I've been looking forward to the new season of Stargate SG-1 for weeks, and today's premiere was even more incredible than I could have asked for. I've enjoyed this series immensely from its very beginnings. I saw the full movie in the theater and loved it, and the series quickly became even better as HBO financed and broadcast it. As much as I appreciated how the whole concept was developed then, I think that the show has become even better in the years since HBO dropped the show and the SciFi Channel picked it up. The special effects, while great before, have been even better; the writing has been constantly top-notch (no small accomplishment for a series that has entered its eighth season); and the characters continue to be explored and developed in such a way as to make them very real and accessible. My appreciation of the show has been so strong that even though I was excited about seeing a new two-hour premiere, I didn't expect anything as amazing as what was presented tonight.

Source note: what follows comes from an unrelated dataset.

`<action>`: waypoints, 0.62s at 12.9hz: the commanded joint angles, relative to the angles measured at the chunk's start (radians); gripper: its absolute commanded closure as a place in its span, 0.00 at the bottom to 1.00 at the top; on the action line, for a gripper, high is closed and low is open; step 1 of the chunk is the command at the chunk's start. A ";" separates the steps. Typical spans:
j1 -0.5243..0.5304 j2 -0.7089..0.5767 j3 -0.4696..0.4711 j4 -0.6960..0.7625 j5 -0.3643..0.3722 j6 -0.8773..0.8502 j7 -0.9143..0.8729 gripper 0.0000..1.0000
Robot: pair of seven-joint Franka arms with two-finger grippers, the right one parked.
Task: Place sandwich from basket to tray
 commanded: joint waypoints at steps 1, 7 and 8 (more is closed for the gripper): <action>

This episode sets the stage for massive change, partly in the form of reappearing old enemies as well as new enemies as well as new weapons to challenge those enemies as well as changes in the roles of the characters and where they will be. There were twists and turns and at least five clear major plot lines within this specific episode, and all of this was done with interspersed moments of drama, heroism, and humor.

This is all meant as well to set up the spin-off series, Stargate Atlantis, that premieres next Friday. The set-up for that episode is very subtle, but the elements are clearly there if you know what to look for, and the beauty of the situation is that this new, separate series is clearly being made to be just that - new and separate, independent of the developments in the original series.

Both series look to be set up for fantastic seasons, and I personally look forward to having each Friday as a bright spot in my week. Now I just need to work on the other six days.

Posted at 11:27 PM

July 8, 2004

Well, I guess Edwards is okay as a pick for Kerry's running mate, his vice presidential candidate. I like the "two Americas" message Edwards has, and I agree with the sentiments of that message whole-heartedly, but I feel Edwards is horribly inexperienced and quite full of himself, and I don't really see him having adequate background for the position. This past weekend, while the pundits and analysts were debating who Kerry might choose as his v.p., one of the people mentioned that Kerry had met with an undisclosed candidate outside of D.C. at Madeline Albright's house, and they tried to narrow things down based on who was in or near Washington at the time. Personally I became interested in one possibility that such a meeting suggested, something that none of the pundits thought to discuss - the choice of Madeline Albright. Her experience, her reputation both domestically and internationally, her no-nonsense attitude, and her political record would all be incredible assets to a presidential ticket. Of course I knew that Kerry would never choose a woman, even if she was more qualified and reputable than Kerry and Edwards put together, but it was nice to think about it. That would have been a ticket I could have supported and respected.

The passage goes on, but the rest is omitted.